:: EXERCISE REQUIREMENTS ::
From the listing below, copy only the lines from the line that contains "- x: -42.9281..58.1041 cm" to the line that contains "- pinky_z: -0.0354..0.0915", counting those two lines as part of the copy.
··· RECORD EXCERPTS
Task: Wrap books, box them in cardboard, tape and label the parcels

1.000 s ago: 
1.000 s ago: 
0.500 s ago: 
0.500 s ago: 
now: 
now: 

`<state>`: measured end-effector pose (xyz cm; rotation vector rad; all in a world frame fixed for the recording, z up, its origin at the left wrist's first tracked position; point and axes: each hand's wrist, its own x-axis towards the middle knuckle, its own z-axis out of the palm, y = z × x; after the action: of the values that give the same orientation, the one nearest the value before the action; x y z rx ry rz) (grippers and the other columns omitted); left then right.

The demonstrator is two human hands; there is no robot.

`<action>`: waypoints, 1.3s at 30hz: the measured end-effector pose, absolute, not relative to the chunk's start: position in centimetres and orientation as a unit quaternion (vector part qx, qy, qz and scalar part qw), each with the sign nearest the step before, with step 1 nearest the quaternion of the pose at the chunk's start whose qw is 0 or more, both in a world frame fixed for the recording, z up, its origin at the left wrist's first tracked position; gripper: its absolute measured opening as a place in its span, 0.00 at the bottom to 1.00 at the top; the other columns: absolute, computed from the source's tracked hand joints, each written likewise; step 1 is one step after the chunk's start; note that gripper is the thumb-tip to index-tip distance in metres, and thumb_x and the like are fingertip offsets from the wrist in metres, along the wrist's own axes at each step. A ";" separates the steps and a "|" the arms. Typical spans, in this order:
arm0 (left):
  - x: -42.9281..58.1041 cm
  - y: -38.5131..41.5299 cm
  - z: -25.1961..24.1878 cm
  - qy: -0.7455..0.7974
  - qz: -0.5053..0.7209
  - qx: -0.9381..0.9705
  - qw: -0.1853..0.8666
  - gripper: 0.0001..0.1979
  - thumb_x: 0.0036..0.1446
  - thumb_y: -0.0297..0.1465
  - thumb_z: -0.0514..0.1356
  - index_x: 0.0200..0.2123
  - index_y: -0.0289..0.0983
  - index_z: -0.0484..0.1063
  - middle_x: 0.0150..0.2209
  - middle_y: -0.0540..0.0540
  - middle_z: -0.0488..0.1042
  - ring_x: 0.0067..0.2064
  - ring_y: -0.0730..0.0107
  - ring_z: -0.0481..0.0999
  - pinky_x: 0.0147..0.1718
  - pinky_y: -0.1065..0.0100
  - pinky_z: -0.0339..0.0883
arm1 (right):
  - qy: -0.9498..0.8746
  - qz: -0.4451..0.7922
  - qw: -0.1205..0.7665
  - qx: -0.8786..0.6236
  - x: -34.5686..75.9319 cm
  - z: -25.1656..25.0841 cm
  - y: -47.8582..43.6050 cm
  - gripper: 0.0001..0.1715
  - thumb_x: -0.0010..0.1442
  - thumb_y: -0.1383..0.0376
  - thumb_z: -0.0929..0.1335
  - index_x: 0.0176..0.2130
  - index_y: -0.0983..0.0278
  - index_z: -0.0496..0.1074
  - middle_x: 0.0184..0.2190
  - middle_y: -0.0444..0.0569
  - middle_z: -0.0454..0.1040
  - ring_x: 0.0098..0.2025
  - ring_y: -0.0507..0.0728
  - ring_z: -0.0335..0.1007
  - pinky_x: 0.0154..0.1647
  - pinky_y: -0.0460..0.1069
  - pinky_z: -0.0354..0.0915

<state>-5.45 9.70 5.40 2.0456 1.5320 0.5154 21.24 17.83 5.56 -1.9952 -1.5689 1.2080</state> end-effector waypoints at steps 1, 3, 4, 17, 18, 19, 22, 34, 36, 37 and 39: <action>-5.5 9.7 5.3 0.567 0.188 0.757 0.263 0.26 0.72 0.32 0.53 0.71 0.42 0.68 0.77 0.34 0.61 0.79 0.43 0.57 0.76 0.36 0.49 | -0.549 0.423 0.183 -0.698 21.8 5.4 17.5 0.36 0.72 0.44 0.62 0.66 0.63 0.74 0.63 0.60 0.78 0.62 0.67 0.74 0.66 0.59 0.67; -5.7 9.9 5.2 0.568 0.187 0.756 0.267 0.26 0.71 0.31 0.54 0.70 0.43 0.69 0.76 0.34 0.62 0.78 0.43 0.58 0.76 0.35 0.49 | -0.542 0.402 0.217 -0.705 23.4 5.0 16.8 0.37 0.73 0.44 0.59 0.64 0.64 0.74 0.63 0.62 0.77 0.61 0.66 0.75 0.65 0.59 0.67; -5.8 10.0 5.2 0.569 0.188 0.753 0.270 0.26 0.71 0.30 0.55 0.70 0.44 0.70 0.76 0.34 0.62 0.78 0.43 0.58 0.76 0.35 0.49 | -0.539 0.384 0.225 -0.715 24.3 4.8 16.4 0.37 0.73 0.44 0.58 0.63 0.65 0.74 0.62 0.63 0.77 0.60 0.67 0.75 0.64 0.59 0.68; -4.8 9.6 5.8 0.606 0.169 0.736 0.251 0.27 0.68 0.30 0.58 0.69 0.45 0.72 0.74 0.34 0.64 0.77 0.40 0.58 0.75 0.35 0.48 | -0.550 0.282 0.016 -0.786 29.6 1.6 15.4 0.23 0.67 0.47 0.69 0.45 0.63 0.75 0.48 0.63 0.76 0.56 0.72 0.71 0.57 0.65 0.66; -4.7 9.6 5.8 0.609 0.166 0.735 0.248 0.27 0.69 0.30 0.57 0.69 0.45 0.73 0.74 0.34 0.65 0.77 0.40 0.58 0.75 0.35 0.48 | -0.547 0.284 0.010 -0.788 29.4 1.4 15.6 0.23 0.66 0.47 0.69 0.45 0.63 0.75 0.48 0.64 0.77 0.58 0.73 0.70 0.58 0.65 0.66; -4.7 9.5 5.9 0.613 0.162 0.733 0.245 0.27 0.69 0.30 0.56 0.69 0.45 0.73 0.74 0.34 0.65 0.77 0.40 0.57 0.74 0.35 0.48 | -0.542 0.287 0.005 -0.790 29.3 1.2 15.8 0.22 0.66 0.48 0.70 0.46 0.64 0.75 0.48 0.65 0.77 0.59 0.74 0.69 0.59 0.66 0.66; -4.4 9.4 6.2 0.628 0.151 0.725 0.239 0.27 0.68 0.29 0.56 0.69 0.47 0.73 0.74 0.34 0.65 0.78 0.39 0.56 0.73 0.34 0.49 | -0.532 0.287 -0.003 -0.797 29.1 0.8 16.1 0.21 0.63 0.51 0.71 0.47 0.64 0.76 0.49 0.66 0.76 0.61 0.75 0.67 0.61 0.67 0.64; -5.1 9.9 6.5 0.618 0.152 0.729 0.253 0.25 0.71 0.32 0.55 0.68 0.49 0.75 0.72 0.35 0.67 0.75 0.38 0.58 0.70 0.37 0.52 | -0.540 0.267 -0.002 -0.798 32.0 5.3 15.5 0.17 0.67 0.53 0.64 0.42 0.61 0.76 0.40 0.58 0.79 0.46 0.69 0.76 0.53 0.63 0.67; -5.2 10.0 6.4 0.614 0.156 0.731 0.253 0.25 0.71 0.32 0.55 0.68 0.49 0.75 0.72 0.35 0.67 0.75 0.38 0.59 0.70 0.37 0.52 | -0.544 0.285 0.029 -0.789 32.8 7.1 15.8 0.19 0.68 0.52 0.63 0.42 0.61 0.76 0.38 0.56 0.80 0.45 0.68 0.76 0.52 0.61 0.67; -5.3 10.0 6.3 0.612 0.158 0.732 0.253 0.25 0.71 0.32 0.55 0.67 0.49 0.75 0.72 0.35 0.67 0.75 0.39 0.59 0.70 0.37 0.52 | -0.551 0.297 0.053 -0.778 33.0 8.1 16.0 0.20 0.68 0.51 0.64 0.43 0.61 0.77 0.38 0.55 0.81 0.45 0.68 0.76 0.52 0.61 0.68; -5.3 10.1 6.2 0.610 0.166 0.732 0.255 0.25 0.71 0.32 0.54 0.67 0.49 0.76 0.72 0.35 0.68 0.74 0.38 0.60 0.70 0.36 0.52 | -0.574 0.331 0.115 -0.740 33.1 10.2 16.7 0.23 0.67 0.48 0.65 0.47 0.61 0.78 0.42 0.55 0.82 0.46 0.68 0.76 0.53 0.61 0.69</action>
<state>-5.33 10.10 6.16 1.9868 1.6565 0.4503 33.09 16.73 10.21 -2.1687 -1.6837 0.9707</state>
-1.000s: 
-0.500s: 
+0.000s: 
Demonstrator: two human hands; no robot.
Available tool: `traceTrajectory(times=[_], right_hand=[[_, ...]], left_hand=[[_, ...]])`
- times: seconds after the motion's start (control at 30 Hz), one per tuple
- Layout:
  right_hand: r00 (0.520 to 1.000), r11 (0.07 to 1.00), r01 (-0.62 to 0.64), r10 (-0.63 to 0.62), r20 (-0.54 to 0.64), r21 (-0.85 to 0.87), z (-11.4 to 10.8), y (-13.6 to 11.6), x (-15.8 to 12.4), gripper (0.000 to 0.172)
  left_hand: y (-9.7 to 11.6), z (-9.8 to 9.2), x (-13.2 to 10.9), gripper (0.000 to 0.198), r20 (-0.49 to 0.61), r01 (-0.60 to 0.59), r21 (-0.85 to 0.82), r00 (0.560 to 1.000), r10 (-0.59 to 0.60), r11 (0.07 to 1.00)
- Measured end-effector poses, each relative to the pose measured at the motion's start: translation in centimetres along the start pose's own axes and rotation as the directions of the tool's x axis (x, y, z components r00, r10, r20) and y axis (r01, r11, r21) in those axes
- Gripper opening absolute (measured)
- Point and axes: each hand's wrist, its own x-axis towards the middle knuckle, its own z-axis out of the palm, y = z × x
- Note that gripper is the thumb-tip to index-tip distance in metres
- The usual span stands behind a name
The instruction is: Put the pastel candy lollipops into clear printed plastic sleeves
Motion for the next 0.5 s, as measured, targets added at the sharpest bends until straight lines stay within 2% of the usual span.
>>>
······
:: RESULT ::
  - x: -42.9281..58.1041 cm
  - y: -38.5131..41.5299 cm
  - z: -25.1961..24.1878 cm
  - qy: -0.7455..0.7974
  - qz: -0.5053..0.7209
  - qx: -0.9381..0.9705
  - qw: -0.1853..0.8666
  - gripper: 0.0001..0.1979
  - thumb_x: 0.0036..0.1446
  - thumb_y: -0.0297..0.1465
  - thumb_z: -0.0514..0.1356
  - index_x: 0.0200..0.2123
  - index_y: -0.0289..0.0983
  - index_z: -0.0484..0.1063
  - middle_x: 0.0150..0.2209
  - middle_y: -0.0540..0.0540
  - middle_z: -0.0488..0.1042
  - ring_x: 0.0067..0.2064
  - ring_y: -0.0730..0.0107
  - ring_z: -0.0481..0.0999
  - pinky_x: 0.0147..0.1718
  - pinky_y: -0.1065..0.0100
  - pinky_z: -0.0339..0.0883
arm1 (right):
  - qy: -0.9498..0.8746
  - qz: -0.4451..0.7922
  - qw: -0.1205..0.7665
  - qx: -0.8786..0.6236
  - x: -34.5686..75.9319 cm
  - z: -25.1656..25.0841 cm
  - y: -47.8582..43.6050 cm
  - gripper: 0.0001..0.1715
  - thumb_x: -0.0010..0.1442
  - thumb_y: -0.1383..0.0376
  - thumb_z: -0.0929..0.1335
  - index_x: 0.0176..0.2130
  - index_y: -0.0983..0.0278
  - index_z: -0.0496..0.1074
  - middle_x: 0.0184..0.2190
  - middle_y: -0.0444..0.0569
  - middle_z: -0.0454..0.1040
  - ring_x: 0.0098..0.2025
  - ring_y: -0.0507..0.0728
  - ring_z: -0.0335..0.1007
  - pinky_x: 0.0154..0.1647
  - pinky_y: -0.0460..0.1069
  - pinky_z: -0.0354..0.0915

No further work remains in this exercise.